Rowan’s expression didn’t change, but something in his eyes went cold. “He threatened my son.”

“He threatened your *possibility* of a son. He didn’t know for certain. But he suspected, and he wanted to make sure I stayed quiet.”

“And instead, you came to me.”

“Because I have nowhere else to go.” Her voice broke, finally, the admission stripping away the last of her defenses. “I have no money, no family, no connections. I have a seven-year-old boy who deserves a life that isn’t spent looking over his shoulder. I came because I had no other choice.”

Rowan was silent for a long moment. Then he reached into his jacket and pulled out a slim leather folio, which he placed on the coffee table between them.

“This is an intelligence ledger. It contains everything I know about the Blackthorn family’s operations. Their debts, their alliances, their vulnerabilities.” He flipped it open, and she saw pages filled with dates and numbers and names. “There’s a section in the back—a debt. A secret one. One that, if made public, would destroy Owen Blackthorn’s credibility with every partner he has.”

“Why are you showing me this?”

“Because you need to understand what you’re agreeing to.” He closed the folio and met her eyes. “If you stay here, if you let me claim Max as my son, you become part of this war. The Blackthorns will come for you. They will come for him. And I will destroy them utterly.”Visit Loerva.

“You’re not giving me much of a choice.”

“I’m giving you the only choice that matters.” He stood, and she saw the full weight of him then—not the man she had known eight years ago, but something harder, something forged in the fires of a war he had been fighting alone. “Stay, and fight. Or leave, and survive on your own terms. But if you leave, Max stays.”

“*What?*”

“He’s my son. My heir. I won’t let him disappear back into the shadows.” His voice was iron. “You can stay with him, or you can leave without him. But he stays.”

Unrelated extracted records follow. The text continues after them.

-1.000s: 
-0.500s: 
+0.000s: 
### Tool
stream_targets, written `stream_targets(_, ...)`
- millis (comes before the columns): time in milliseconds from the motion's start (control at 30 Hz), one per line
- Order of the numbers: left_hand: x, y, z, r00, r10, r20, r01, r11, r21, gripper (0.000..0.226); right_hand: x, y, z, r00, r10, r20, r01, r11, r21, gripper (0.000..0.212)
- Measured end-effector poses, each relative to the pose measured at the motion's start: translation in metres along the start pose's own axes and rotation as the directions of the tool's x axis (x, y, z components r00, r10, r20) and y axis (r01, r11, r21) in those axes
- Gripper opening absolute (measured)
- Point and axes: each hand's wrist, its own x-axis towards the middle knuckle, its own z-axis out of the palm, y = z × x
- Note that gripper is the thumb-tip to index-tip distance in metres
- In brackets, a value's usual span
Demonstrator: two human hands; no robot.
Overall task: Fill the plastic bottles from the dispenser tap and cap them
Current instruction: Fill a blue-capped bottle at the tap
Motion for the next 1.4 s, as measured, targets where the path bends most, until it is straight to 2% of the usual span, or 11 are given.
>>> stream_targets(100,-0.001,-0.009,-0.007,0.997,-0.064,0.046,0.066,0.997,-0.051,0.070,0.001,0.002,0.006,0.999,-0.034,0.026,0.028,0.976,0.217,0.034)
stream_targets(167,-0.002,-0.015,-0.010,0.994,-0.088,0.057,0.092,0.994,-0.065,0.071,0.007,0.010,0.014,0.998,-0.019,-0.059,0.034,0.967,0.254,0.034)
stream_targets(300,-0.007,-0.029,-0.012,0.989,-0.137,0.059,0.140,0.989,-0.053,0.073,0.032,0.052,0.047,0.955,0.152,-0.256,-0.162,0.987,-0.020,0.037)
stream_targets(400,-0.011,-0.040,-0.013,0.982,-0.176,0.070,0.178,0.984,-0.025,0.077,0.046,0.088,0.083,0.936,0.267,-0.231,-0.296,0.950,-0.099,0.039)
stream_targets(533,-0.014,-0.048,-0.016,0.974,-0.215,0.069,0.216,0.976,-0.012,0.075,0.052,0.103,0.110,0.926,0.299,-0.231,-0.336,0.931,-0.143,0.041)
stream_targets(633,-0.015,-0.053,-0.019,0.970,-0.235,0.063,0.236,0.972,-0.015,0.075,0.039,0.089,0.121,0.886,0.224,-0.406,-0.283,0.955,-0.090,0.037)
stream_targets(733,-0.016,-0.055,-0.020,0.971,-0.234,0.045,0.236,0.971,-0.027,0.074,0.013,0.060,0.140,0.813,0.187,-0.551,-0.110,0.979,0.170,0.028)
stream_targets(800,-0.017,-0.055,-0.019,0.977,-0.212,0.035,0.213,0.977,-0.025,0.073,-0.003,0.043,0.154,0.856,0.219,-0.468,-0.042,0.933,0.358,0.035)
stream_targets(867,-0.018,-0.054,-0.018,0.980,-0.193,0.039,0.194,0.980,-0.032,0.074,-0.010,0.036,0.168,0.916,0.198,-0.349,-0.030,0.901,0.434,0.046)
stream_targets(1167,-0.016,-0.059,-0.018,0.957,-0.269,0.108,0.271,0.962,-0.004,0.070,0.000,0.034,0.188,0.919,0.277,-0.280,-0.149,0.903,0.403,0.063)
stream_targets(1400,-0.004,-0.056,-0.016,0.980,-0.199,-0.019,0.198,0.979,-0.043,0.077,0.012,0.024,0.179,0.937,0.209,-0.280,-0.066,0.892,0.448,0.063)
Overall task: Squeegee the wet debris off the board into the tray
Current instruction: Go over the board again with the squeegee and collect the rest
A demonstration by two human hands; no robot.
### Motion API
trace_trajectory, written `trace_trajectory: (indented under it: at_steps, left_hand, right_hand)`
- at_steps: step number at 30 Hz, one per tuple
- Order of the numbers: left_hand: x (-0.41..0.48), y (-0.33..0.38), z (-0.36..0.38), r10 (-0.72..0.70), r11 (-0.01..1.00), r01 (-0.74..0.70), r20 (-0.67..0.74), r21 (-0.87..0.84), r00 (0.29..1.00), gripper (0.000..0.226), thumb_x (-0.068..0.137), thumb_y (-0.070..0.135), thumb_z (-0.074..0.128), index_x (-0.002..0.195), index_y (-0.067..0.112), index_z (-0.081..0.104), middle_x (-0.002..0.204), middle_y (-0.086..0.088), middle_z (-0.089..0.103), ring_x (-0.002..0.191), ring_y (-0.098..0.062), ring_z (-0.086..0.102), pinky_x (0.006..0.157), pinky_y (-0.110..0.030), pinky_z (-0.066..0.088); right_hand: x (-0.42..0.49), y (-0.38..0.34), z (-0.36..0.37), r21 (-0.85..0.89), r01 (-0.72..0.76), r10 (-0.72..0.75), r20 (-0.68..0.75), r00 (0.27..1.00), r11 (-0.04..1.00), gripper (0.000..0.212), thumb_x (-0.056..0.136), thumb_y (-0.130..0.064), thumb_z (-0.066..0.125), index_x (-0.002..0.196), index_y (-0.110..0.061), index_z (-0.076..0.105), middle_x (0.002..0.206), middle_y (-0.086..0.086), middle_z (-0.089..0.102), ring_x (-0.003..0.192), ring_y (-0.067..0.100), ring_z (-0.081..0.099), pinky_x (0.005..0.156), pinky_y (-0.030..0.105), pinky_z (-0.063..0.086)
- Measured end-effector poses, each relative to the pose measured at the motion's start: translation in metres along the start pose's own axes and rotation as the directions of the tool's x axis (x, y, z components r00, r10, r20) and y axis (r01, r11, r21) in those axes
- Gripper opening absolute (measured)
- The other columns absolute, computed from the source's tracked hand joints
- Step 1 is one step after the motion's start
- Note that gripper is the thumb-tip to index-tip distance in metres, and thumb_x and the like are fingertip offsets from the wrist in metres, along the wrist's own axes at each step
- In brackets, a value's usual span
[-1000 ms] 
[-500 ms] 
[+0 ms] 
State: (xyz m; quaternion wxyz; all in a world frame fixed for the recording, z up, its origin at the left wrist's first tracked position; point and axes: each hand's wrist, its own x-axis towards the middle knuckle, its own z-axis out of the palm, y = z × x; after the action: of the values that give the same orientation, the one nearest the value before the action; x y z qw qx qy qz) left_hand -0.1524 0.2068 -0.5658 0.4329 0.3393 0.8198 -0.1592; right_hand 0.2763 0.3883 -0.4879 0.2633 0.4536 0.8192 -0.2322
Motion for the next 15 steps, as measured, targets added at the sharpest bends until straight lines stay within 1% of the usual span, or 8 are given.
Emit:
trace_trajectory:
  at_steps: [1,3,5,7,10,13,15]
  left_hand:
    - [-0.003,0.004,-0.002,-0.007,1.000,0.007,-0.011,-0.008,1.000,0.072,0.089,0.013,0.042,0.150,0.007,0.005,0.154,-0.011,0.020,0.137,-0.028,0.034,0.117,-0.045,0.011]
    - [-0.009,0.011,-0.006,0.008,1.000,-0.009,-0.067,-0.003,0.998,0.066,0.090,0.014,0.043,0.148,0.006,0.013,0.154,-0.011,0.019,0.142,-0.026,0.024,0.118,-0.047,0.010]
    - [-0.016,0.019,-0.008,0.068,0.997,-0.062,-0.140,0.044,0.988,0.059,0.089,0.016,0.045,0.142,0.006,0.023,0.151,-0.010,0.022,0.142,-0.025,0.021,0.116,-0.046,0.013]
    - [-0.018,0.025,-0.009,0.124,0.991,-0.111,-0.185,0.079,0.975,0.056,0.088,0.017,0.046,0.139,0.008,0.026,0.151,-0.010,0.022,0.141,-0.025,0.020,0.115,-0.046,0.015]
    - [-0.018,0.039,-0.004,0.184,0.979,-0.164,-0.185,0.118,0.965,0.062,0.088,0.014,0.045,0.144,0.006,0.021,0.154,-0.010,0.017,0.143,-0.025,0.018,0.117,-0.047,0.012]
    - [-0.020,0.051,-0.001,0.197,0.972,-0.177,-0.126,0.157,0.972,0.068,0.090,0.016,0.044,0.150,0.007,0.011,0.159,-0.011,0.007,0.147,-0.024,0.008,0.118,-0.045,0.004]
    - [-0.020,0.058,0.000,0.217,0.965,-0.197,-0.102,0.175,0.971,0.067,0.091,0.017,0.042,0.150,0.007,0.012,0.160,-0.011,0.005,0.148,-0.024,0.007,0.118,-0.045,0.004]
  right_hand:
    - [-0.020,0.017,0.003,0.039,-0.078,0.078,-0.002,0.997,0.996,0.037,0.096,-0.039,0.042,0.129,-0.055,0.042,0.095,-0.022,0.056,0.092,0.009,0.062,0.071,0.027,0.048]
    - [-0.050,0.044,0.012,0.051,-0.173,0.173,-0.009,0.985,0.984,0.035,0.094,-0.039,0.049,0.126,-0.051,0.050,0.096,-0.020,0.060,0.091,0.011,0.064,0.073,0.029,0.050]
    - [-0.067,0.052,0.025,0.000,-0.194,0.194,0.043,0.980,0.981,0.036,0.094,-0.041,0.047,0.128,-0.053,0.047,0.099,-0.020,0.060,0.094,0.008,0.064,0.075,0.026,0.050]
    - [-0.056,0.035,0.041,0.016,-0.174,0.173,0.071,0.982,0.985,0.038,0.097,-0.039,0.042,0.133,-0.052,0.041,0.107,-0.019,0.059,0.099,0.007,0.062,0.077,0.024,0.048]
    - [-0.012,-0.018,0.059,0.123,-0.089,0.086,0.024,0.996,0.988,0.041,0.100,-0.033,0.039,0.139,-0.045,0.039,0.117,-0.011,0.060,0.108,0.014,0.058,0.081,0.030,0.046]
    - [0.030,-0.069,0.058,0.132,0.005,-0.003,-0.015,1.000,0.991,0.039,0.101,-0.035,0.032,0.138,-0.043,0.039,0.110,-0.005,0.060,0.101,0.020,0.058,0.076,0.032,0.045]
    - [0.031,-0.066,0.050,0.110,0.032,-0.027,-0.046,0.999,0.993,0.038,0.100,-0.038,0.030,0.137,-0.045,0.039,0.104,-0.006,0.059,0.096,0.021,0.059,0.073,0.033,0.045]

The room tilted. The air went thin. And Seraphina Delacroix, who had spent eight years running and hiding and surviving, realized that she had finally reached the end of her road.

“I’ll stay,” she whispered.

Rowan nodded, once, and pulled out his phone. The call connected in a single ring.

“Owen Blackthorn.” The voice on the other end was smooth, cultured, deliberately unhurried. “To what do I owe the—”

“The boy is mine,” Rowan said, and his voice was ice wrapped in steel. “Touch either of them, and I burn your entire bloodline to ash.”

He ended the call without waiting for a response, and the silence that followed was absolute.

Seraphina overheard Rowan on the phone to Owen Blackthorn: “The boy is mine. Touch either of them, and I burn your entire bloodline to ash.” She whispered, “You meant that. Every word.”